A second-order viewpoint acknowledges the likelihood of even newer, incremental technologies in the foreseeable future; these will be similarly inefficient when first introduced. While the learning curves push down the average cost of maturing computation modes, new modes will enter at high average costs.
Beyond the near future, I propose two dramatically different paths, as illustrated in Figure 2. Path 1 represents the continued reliance on traditional, energy-intensive computational architectures, while Path 2 envisions a paradigm shift inspired by nature's efficient computing systems.
Charting a New Path Forward

The two paths illustrated in Figure 2 represent different futures for computation. Path 1 reflects the momentum of sunk costs and institutional inertia. Even with incremental improvements, it remains locked into an inherently inefficient architecture.
Path 2 represents a two-pronged revolution in computation. The first prong involves mimicking nature's approach in our artificial systems—rebuilding our computational architecture from the ground up. For example, researchers are exploring:
DNA-based storage systems that can store all of YouTube's content in a sugar cube-sized container.
"Wetware" computers that use living neurons to process information with remarkable efficiency.
Quantum biological systems that might explain how birds navigate using Earth's magnetic field.
The second prong focuses on identifying and harnessing the vast amounts of natural computation happening around us. We're already seeing glimpses of this potential. For instance, Google's reCaptcha system cleverly takes comically easy feats of natural human computation (like identifying traffic lights in images) and uses them to train AI systems for difficult artificial-computation tasks.
Powerful forces will continue to steer the focus toward Path 1. Massive investments in current AI infrastructure—from data centers to software frameworks—create strong incentives to maintain the status quo. Breaking free requires more than technical breakthroughs; it demands a concerted effort to continue exploring the fundamental ways in which we see, acknowledge and approach computation.

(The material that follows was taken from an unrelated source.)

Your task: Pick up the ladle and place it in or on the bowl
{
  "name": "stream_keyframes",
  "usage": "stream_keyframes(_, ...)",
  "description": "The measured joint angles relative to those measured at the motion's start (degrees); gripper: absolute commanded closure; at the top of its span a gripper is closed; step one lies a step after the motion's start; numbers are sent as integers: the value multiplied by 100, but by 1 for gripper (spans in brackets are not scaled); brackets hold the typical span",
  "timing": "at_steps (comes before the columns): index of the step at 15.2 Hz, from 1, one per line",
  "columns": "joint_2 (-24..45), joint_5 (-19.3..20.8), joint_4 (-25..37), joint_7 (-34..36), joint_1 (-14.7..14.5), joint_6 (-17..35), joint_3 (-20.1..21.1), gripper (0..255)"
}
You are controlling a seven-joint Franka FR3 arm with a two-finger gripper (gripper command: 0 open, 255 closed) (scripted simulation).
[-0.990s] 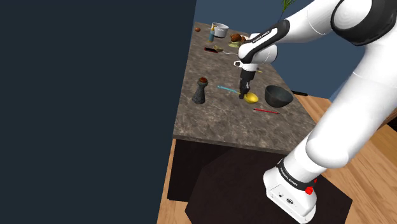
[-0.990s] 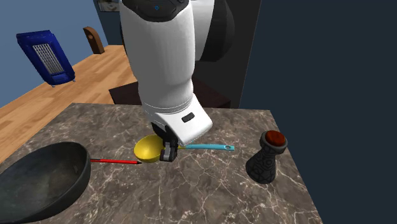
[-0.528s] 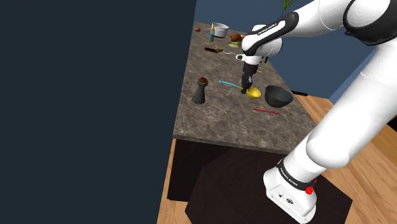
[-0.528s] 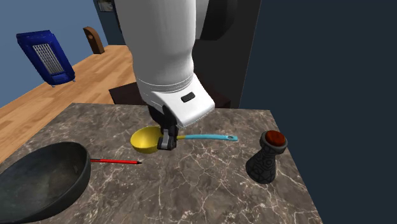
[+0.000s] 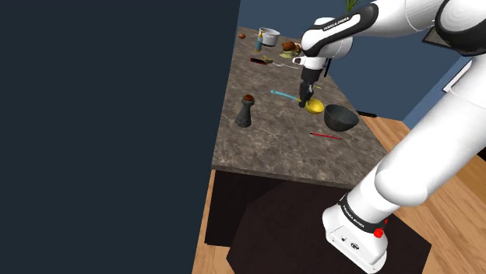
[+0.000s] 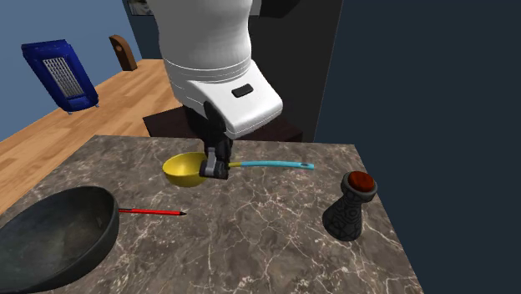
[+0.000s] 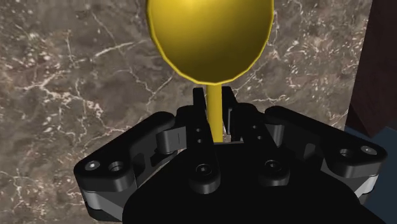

If we remain on Path 1, we risk prolonging a "dark age" of compute where:
AI advancement becomes limited to wealthy nations and corporations that can afford massive energy infrastructure.
Environmental costs of computation continue to spiral.
Innovation gets trapped in incremental improvements to an inherently inefficient paradigm.
Avoiding this future requires action across multiple fronts:
Research: Funding for interdisciplinary work combining biology, computer science, and materials science.
Policy: Carbon pricing that accounts for computational costs.
Incentives: For companies exploring radically different computational architectures.
The path we choose today will determine whether AI becomes a sustainable technology that democratizes computational power or an environmental burden that exacerbates existing inequalities.